Don’t Breathe is the Best Film of the Summer
So the best movie of the summer and maybe the best horror film of the year is about white kids in Detroit robbing a blind guy. Yup. Not Suicide Squad, Lights Out, Conjuring fucking 58, Batman Vs Superman, or even hot dogs fucking. Nope. Just a low-budge crime horror flick that relies on good ol’ fashioned tension and stakes.
This film should be assigned to all storytelling 101 classes for fiction or screenwriters. I hope and pray David Akers and Zack Snyder watch this if they make sequels of either of their franchises.
In the opening scene, we meet 3 thieves who show Oceans 11-13 is bullshit and there is nothing glamorous about having to steal to get your needs met. I personally hate thieves, but I rooted for them right away—actually only two of them, because I am philosophically against non-African Americans having cornrows.

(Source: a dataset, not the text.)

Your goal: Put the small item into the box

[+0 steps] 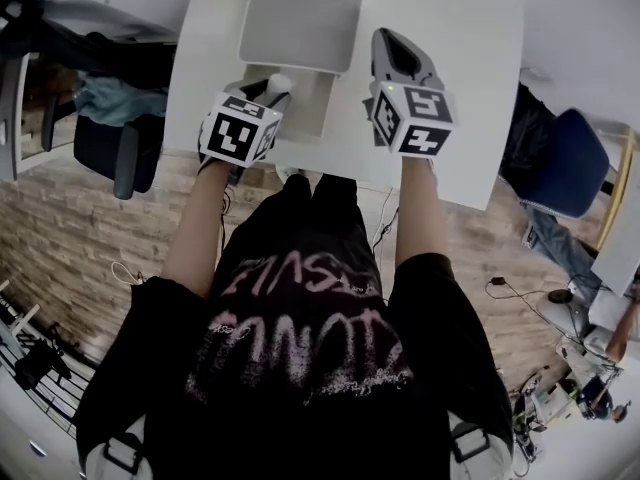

That is pretty much all I can say without giving much away, or than that they are going to rob a blind man. I can say that when they are in the house I chewed the fuck out my fingernails. The tension, stakes, and plot twists build towards scares that predominantly take place inside of a shitty house. It’s great piece of crime, horror, and minimalist storytelling.
I remember having to piss so bad, but staying put cause I had to see what happens next. It’s that type of film, and there is never a moment of boredom.
Though there is no supernatural element, it felt like I was watching a mixture of a Haunted House and a Heist film, with a dash of Cloverfield Lane.
I was thoroughly satisfied from beginning to end, which I haven’t been able to say much this year. It’s not a perfect film but it is probably one of the best films of the year.
Christoph Paul is an award-winning humor writer and publisher of New English Press. His most recent books are Slasher Camp for Nerd Dorks and Great White House 2: Billary Bites Back. His next book will be a poetry collection titled “Horror Film Poems.” Find him on Twitter @Christophpaul_ and Christophpaulauthor.com.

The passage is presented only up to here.